A funeral director will guide you through the entire funeral procedure. Funeral directors can help to obtain copies of the deceased’s death certificate, write an obituary, help you follow religious observances, contact social security, make arrangements with a crematorium, etc. Unless you have made arrangements in advance, you will probably be forced to choose a funeral home quickly and emotionally. Try to get a recommendation from a trusted friend or clergyman.

The funeral rule

  • The Federal Trade Commission (FTC) is the national consumer protection agency and executor of the funeral ruler. The funeral rule allows consumers to compare prices between funeral homes and select the services of the house in which you want to use without having to buy a “package” of any kind. Among its other benefits and protections, this rule ensures that anyone who calls or visits a funeral home must be given a price list of all services.
  • The funeral rule also provides the following protections:
  1. Buy only the funeral arrangements you want : You do not have to buy a “bundle” of goods and services from a funeral home. You can buy funeral goods, such as a coffin, from an outside supplier and the funeral home must use it. You can pay for a memorial service and direct burial, but no embalming. It’s yours. Embalming is necessary in some states and in certain situations. If the funeral states that he is legally bound to your state or specific situation, they must provide the law that relates to the specific law.
  2. Get the price over the phone or in an office : Funeral directors must give you price information over the phone if you ask for it. The funeral home can not ask for your name, address or phone before giving you the prices.
  3. Get the price list before you see the coffins : Coffins are very expensive, and the less scrupulous funeral homes will force you to buy the most elaborate. Ask for the list of coffins prices before looking at the showroom .
  4. Receiving a written declaration before paying : The funeral home must provide you with a list of the items you have chosen and the total cost of these agreements.
  5. Use an alternative container for cremation : Funeral homes and crematoriums should provide alternative containers made of chipboard, fibreboard or cardboard for the cremation process. They can not force you to buy an urn from them. You can bring your own container for leftovers.
  6. Funeral arrangements without embalming : According to the FTC, no state law requires embalming. Some states only require a body to be embalmed or refrigerated if it is not buried or incinerated within a certain period of time.

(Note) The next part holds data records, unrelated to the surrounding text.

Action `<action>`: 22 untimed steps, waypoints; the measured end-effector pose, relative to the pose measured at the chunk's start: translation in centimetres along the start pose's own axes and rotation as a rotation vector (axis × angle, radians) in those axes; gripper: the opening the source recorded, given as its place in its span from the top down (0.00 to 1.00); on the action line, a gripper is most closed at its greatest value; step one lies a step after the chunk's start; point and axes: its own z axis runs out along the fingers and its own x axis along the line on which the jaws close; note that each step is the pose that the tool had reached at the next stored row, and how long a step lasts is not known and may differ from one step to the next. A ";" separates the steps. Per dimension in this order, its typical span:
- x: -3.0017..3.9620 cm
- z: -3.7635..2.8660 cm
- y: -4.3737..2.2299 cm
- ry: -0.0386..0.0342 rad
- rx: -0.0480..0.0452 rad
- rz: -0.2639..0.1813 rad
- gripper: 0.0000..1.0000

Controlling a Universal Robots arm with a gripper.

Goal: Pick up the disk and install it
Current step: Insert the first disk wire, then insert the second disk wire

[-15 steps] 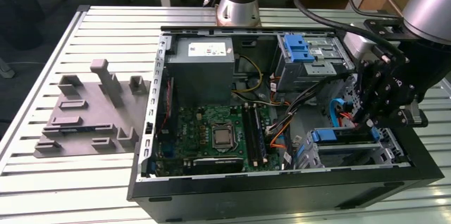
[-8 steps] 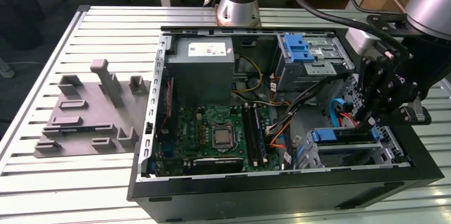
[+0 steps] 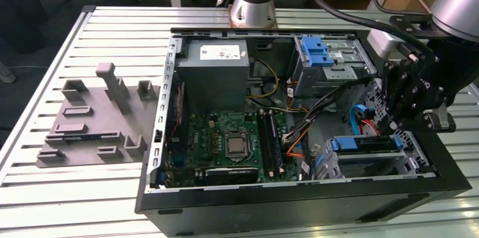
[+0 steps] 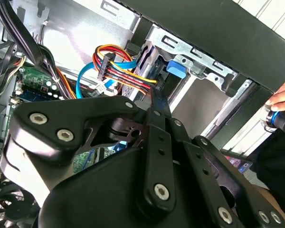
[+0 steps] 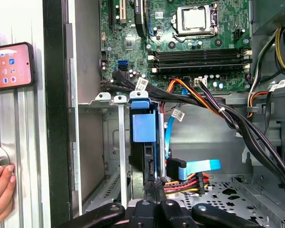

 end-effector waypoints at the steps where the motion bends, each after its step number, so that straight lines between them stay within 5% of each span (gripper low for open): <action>1: 0.00 0.00 0.00 -0.0001 0.0000 0.000 0.89; 15: 0.05 -0.36 0.48 -0.0019 -0.0001 0.000 0.89; 22: 0.15 -1.49 0.49 -0.0030 -0.0010 0.000 0.89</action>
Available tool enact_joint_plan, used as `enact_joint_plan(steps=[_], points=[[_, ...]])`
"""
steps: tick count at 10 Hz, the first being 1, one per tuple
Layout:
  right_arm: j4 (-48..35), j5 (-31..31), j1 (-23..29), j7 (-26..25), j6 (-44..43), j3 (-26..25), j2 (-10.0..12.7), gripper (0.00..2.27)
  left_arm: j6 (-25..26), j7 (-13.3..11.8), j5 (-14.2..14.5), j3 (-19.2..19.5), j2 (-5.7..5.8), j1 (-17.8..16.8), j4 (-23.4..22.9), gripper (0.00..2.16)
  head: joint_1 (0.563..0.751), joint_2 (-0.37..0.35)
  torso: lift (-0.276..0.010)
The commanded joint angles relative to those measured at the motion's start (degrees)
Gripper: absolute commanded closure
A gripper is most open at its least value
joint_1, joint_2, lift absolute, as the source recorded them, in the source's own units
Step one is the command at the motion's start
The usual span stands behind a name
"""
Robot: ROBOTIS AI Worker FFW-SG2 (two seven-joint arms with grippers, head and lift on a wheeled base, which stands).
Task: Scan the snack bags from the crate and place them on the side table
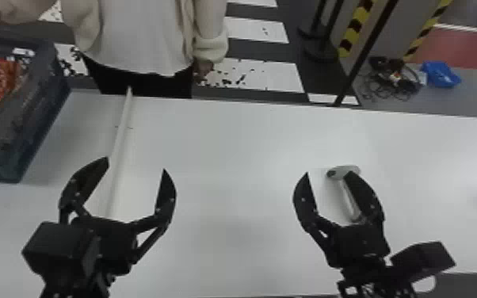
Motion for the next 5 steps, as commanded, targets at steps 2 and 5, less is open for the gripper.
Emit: enact_joint_plan(steps=[2, 5], points=[[0.02, -0.01, -0.21, 0.00, 0.18, 0.09, 0.00, 0.07, 0.36, -0.25, 0.03, 0.06, 0.00, -0.09, -0.01, 0.09, 0.695, -0.148, -0.094], [0.11, -0.01, -0.30, 0.00, 0.18, 0.09, 0.00, 0.07, 0.54, -0.34, 0.11, 0.32, 0.00, -0.18, -0.01, 0.09, 0.695, -0.146, -0.094]])
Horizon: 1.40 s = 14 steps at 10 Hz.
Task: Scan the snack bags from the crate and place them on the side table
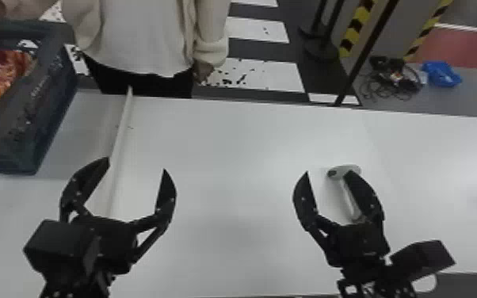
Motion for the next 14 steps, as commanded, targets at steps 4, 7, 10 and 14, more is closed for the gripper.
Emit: enact_joint_plan(steps=[4, 7, 10, 14], points=[[0.27, 0.00, -0.27, 0.00, 0.01, -0.09, 0.00, 0.07, 0.01, -0.43, 0.49, 0.46, 0.00, -0.10, 0.09, 0.09, 0.695, -0.142, -0.094], [0.62, 0.00, -0.44, 0.00, 0.01, -0.09, 0.00, 0.07, 0.01, -0.70, 0.67, 0.46, 0.00, -0.18, 0.18, 0.09, 0.695, -0.143, -0.094], [0.70, -0.09, -0.62, 0.00, 0.01, -0.09, 0.00, 0.07, 0.01, -2.89, 1.54, 0.98, -0.09, -0.18, 0.18, 0.09, 0.695, -0.147, -0.094], [0.88, -0.26, -0.62, 0.00, 0.01, -0.09, 0.00, 0.07, -0.17, 0.27, 1.90, 3.00, -0.09, 0.61, -0.35, 0.09, 0.695, -0.138, -0.094]])
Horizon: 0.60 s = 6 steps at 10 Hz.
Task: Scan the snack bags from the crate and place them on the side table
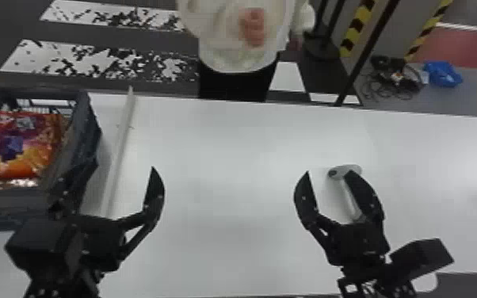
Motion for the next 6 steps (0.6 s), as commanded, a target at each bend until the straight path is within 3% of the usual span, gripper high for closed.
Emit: enact_joint_plan(steps=[1, 3, 4, 5, 6], points=[[0.02, 0.00, -0.02, 0.00, 0.00, 0.00, 0.00, 0.07, -0.66, 2.24, -0.09, 1.56, 0.00, 0.69, -0.34, 0.09, 0.695, -0.121, -0.094], [0.02, 0.00, 0.07, 0.00, 0.00, 0.18, 0.00, 0.07, -0.31, -0.05, 3.87, 5.61, -0.35, 1.40, -1.66, 0.09, 0.695, -0.075, -0.094], [0.02, 0.00, 0.07, 0.00, 0.00, 0.18, 0.00, 0.07, 1.63, -2.25, 7.03, 8.77, -0.70, 1.48, -2.80, 0.09, 0.695, -0.065, -0.094], [0.10, 0.00, 0.16, 0.00, 0.00, 0.26, 0.00, 0.07, 4.44, -3.04, 10.46, 11.94, -1.05, 1.48, -4.12, 0.09, 0.695, -0.043, -0.094], [0.10, 0.00, 0.25, 0.00, 0.00, 0.35, 0.00, 0.07, 7.08, -3.12, 12.04, 14.48, -1.32, 1.40, -5.09, 0.02, 0.695, -0.005, -0.094]])
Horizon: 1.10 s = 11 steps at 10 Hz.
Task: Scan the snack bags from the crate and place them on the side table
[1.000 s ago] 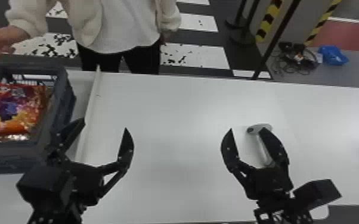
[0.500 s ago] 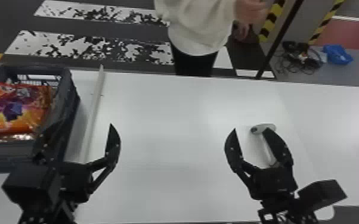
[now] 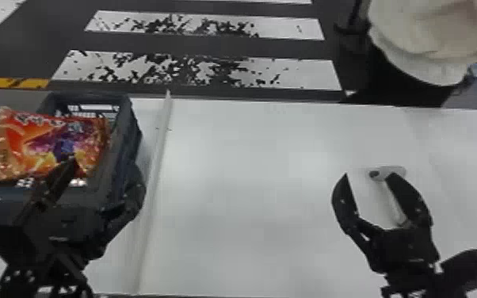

Funeral expenses are divided into three basic categories:

  1. Fees for Basic Services for the Undertaker : There is a basic service charge that is allowed to be billed and you can not refuse to pay. This price includes the cost of securing death certificate copies of the deceased person, preparation of death notices, sheltering vestiges and coordination with third parties such as cemeteries or crematoria.
  2. Services and merchandise : These are optional costs related to the funeral and include things like coffins, embalming, transportation of the remains or using the funeral home for a memorial service or viewing, use of a hearse etc.
  3. Cash advances : These fees are billed by the funeral home for goods and services purchased from external providers on your behalf. These include things like flowers, death notices and fees for officiating clergy. If the funeral home can not give you an exact price for these initial services, they must provide you with a “good faith” estimate.